What happens during Elasticsearch refresh?

Hello,

I'm trying to understand the flow of data inside the Elasticsearch and based on what I could gather so far,

  1. New data is first appended to the tranlsog and an in-memory buffer.
  2. Optionally doing a refresh (explicitly or implicitly) converts the data in the in-memory buffer into an in-memory segment and makes it available for searching
  3. Flushing (explicitly or implicitly) will invoke fsync and commits data to the disk ensuing durability + clears translog.

Can anyone help me understand what exactly does "refresh" do to make the data searchable?

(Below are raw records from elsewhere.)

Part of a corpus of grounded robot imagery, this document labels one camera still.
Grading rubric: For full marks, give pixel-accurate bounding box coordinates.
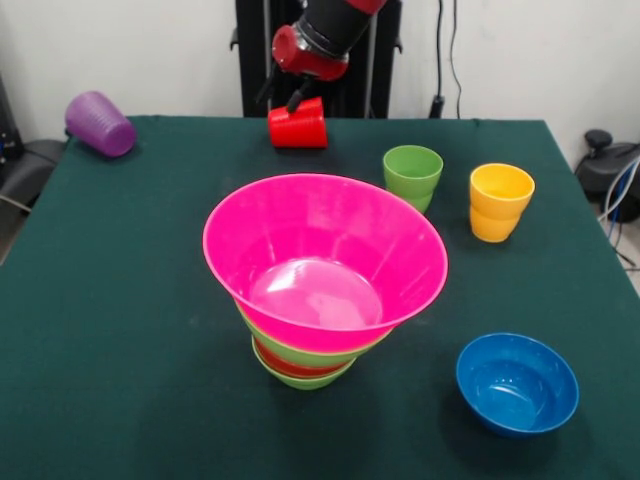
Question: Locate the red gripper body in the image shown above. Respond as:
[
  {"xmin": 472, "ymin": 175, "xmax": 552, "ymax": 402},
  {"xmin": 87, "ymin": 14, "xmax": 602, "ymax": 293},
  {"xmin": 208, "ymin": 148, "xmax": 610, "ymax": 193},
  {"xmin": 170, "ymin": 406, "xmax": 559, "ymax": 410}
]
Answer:
[{"xmin": 271, "ymin": 23, "xmax": 350, "ymax": 83}]

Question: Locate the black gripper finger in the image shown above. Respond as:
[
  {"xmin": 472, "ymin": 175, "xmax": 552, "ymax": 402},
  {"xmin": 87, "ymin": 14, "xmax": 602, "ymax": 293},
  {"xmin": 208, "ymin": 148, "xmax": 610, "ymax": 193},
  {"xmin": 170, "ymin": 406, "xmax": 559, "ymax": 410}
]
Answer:
[
  {"xmin": 285, "ymin": 79, "xmax": 313, "ymax": 115},
  {"xmin": 255, "ymin": 68, "xmax": 278, "ymax": 105}
]

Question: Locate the red cup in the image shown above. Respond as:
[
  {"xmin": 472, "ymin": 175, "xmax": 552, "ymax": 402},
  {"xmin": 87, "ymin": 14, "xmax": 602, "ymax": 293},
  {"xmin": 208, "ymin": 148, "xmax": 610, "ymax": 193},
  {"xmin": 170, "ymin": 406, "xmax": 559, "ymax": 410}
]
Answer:
[{"xmin": 267, "ymin": 96, "xmax": 330, "ymax": 149}]

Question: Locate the green cup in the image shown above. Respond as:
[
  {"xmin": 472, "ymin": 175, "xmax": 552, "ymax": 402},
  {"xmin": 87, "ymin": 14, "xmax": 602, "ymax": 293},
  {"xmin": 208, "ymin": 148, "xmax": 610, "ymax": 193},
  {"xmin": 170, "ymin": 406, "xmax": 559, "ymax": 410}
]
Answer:
[{"xmin": 382, "ymin": 144, "xmax": 445, "ymax": 214}]

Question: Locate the large pink bowl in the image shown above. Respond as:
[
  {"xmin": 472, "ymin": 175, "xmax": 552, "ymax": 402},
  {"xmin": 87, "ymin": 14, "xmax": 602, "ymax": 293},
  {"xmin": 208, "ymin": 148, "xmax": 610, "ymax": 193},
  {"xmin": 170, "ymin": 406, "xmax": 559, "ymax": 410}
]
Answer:
[{"xmin": 202, "ymin": 173, "xmax": 450, "ymax": 350}]

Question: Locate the purple cup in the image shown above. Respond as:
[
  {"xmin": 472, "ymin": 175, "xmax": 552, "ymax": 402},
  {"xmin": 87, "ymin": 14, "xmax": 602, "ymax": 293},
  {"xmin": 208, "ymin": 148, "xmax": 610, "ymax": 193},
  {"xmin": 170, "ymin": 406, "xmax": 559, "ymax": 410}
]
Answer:
[{"xmin": 64, "ymin": 90, "xmax": 138, "ymax": 158}]

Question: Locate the large green bowl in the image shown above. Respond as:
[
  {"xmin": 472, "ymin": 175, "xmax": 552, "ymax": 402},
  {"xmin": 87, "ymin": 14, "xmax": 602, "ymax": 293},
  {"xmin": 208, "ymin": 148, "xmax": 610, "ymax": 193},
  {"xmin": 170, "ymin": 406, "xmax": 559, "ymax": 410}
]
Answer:
[{"xmin": 235, "ymin": 299, "xmax": 394, "ymax": 370}]

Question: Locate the red bowl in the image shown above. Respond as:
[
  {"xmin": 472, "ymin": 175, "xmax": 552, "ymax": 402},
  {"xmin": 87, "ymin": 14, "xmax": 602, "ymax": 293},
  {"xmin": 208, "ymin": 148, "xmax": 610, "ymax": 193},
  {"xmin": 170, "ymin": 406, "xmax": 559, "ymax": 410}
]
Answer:
[{"xmin": 253, "ymin": 337, "xmax": 357, "ymax": 379}]

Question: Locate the yellow cup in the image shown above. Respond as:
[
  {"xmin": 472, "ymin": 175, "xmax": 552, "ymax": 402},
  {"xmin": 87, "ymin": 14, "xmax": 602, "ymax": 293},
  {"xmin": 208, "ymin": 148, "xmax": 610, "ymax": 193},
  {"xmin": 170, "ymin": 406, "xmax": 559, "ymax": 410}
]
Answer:
[{"xmin": 468, "ymin": 162, "xmax": 536, "ymax": 244}]

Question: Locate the black wheeled base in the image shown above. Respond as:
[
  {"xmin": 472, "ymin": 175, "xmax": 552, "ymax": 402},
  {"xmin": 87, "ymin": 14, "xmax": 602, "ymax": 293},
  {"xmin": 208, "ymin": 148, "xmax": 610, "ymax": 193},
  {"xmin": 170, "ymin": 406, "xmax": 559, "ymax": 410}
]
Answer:
[
  {"xmin": 574, "ymin": 128, "xmax": 640, "ymax": 204},
  {"xmin": 0, "ymin": 138, "xmax": 68, "ymax": 209}
]

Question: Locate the small green bowl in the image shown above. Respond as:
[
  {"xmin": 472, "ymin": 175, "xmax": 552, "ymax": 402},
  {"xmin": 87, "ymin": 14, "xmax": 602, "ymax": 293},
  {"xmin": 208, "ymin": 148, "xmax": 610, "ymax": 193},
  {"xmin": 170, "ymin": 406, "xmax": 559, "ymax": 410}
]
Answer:
[{"xmin": 251, "ymin": 337, "xmax": 357, "ymax": 392}]

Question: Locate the dark green tablecloth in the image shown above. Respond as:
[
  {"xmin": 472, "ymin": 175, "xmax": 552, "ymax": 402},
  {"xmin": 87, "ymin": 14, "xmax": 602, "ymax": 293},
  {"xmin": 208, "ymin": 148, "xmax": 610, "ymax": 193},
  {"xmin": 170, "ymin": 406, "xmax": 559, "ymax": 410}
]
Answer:
[{"xmin": 0, "ymin": 115, "xmax": 640, "ymax": 480}]

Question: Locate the blue bowl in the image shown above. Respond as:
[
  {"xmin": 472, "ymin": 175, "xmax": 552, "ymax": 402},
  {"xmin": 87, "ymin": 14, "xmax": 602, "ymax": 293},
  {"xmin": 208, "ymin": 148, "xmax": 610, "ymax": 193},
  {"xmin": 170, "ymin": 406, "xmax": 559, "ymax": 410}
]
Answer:
[{"xmin": 455, "ymin": 333, "xmax": 580, "ymax": 440}]

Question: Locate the black cable with plug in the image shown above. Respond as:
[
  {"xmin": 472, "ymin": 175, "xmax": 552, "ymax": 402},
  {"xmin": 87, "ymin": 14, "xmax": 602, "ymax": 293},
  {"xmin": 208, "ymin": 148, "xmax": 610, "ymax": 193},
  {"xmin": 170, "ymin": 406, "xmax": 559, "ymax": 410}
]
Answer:
[{"xmin": 429, "ymin": 0, "xmax": 446, "ymax": 120}]

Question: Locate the thin black cable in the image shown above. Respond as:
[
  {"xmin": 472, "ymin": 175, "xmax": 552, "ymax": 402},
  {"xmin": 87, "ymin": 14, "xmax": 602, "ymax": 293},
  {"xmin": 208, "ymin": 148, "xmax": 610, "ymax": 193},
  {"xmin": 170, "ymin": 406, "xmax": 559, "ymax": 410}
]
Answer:
[{"xmin": 449, "ymin": 0, "xmax": 481, "ymax": 124}]

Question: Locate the blue cable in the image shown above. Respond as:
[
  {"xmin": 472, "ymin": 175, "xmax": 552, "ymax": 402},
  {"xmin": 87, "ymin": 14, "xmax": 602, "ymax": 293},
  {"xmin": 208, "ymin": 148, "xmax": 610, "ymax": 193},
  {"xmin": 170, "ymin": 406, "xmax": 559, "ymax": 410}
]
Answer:
[{"xmin": 602, "ymin": 159, "xmax": 640, "ymax": 226}]

Additionally I have performed the following steps

  1. Created a test index and explicitly disabled refresh by setting refresh_interval to -1.
  2. Added a new document with ?refresh=false, which then got appended to the translog and no segment was generated in the index location
  3. Data is not searchable yet as refresh is not invoked so far
  4. Flushed the test index explicitly which created the segments and commit point on disk + truncated the translog
  5. Data is still not searchable
  6. I was only able to search the data after invoking a refresh!
    There was no difference in files and sizes before after the last refresh step. So, nothing new is added/modified.

What did refresh do to make the data searchable? Did it just open some Lucene index searcher on the data?

Any help is greatly appreciated!!!

11 years old but I think it is still valid.

1 Like

Hi, Stephen

Thank you for sharing this reference.

So a refresh will open an Index reader/searcher that facilitates search on the data present at that point of time, and every subsequent refresh would reopen the readers every time!